A esta premisa de supervivencia y estado de sitio se agregan escenas muy gráficas y elaboradas de body horror y unos monstruos humanoides que recuerdan mucho a las criaturas de The Last of Us, tanto que no me extrañaría que dicho juego fuese parte de la inspiración del guión. Sin embargo, tal como mencionaba arriba, la mayor parte del metraje se va en la interacción entre los tres personajes del elenco, que mantienen largas discusioes acerca de la vuelta a la naturaleza y la corrupción del hombre gracias a la tecnología, a la vez que la protagonista busca escapar con el miembro más joven de la pareja de ermitaños quien parece estar viviendo sus primeras dudas fruto de su despertar sexual.
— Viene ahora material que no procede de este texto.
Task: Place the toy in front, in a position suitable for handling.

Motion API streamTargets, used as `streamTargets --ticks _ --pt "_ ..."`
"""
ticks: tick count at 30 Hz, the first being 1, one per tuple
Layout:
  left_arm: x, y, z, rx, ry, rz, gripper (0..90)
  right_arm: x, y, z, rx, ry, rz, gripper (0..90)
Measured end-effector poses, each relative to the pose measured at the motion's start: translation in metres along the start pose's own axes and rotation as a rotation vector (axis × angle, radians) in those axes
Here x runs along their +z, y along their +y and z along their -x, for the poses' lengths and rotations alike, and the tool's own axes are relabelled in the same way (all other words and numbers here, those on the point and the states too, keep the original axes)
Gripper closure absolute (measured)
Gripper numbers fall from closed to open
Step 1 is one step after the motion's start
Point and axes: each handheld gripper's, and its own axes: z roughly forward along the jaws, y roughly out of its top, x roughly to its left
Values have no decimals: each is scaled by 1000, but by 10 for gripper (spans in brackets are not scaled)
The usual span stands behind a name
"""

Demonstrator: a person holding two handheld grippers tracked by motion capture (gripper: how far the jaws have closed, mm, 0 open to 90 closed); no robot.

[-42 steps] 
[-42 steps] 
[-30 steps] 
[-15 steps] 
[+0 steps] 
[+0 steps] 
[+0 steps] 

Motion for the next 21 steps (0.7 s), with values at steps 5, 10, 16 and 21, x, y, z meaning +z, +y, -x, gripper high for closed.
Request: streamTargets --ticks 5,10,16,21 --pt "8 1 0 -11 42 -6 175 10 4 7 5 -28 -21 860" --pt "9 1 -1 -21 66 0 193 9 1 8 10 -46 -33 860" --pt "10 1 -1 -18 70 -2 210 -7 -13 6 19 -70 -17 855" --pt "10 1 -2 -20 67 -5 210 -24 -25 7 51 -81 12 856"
El énfasis en los diálogos y la discusión muy probablemente tenga motivos presupuestarios, ya que a la hora de la verdad esto es una película de zombis con mensaje ecologistas y es allí donde consigue sus mejores momentos, tanto en los (escasos) ataques de las criaturas como en las fascinantes transformaciones de aquellos que caen víctima de los efectos de esa forma de vida que habita la selva y que por fortuna nunca es explicada, lo que le añade una capa de misterio que resultó muy bienvenida. Todo esto es lo mejor y es una lástima que aparezca poco porque la película gana mucho cuando se rinde a su lado más superficial. El resultado es, sin embargo, un trabajo simpático que vale la pena.